WORK ITEM:
Find the word "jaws" in the listing, and copy out each line where it turns up.

DATASET SECTION:
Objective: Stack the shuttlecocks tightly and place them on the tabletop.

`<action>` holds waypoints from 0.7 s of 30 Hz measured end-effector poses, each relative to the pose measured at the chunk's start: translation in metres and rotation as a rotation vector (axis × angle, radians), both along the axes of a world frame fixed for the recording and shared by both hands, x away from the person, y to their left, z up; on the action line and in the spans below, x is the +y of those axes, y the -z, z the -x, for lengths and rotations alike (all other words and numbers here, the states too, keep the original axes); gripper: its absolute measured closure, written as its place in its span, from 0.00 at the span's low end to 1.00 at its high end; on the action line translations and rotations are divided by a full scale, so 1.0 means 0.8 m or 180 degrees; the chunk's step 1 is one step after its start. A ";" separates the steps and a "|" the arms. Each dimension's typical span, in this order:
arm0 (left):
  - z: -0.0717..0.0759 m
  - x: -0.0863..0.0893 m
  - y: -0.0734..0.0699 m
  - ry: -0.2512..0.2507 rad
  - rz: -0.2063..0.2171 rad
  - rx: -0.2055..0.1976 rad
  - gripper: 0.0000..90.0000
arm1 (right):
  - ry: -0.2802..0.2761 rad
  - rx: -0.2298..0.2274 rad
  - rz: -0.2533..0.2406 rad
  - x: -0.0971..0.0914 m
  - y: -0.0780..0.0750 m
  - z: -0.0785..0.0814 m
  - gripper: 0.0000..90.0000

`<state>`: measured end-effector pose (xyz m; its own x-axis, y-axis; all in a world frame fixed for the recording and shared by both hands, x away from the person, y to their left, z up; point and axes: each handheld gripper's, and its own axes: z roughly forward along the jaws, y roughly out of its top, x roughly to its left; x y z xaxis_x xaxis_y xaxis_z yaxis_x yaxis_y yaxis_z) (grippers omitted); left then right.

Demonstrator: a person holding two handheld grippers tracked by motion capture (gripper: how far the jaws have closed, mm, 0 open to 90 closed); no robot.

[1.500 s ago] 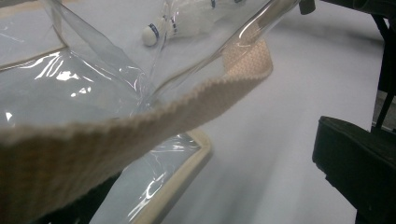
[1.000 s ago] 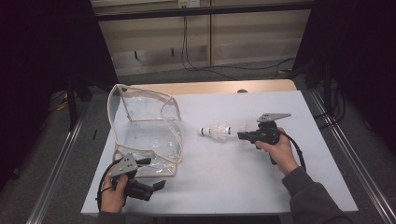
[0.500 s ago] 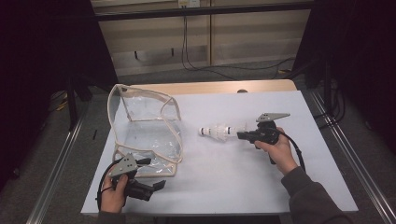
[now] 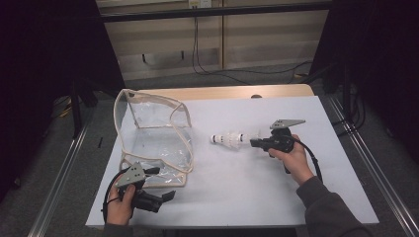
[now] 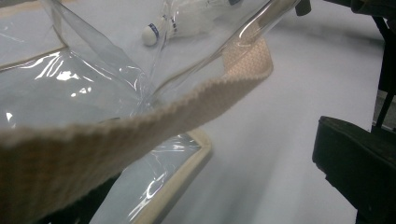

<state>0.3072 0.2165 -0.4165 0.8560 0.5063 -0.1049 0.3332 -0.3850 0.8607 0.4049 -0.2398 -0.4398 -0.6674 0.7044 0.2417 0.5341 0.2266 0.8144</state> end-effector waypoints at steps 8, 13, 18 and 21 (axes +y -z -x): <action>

OUTPUT OF THE TASK:
`<state>`: measured end-effector pose (xyz m; its own x-axis, y-axis; all in a world frame fixed for the recording and shared by both hands, x away from the person, y to their left, z up; point and axes: each handheld gripper's, and its own axes: z roughly forward along the jaws, y roughly out of its top, x roughly to its left; x y z xaxis_x xaxis_y xaxis_z yaxis_x yaxis_y yaxis_z) (grippers omitted); left then right.
Demonstrator: a person holding two handheld grippers tracked by motion capture (gripper: how far the jaws have closed, mm, 0 open to 90 closed); no robot.

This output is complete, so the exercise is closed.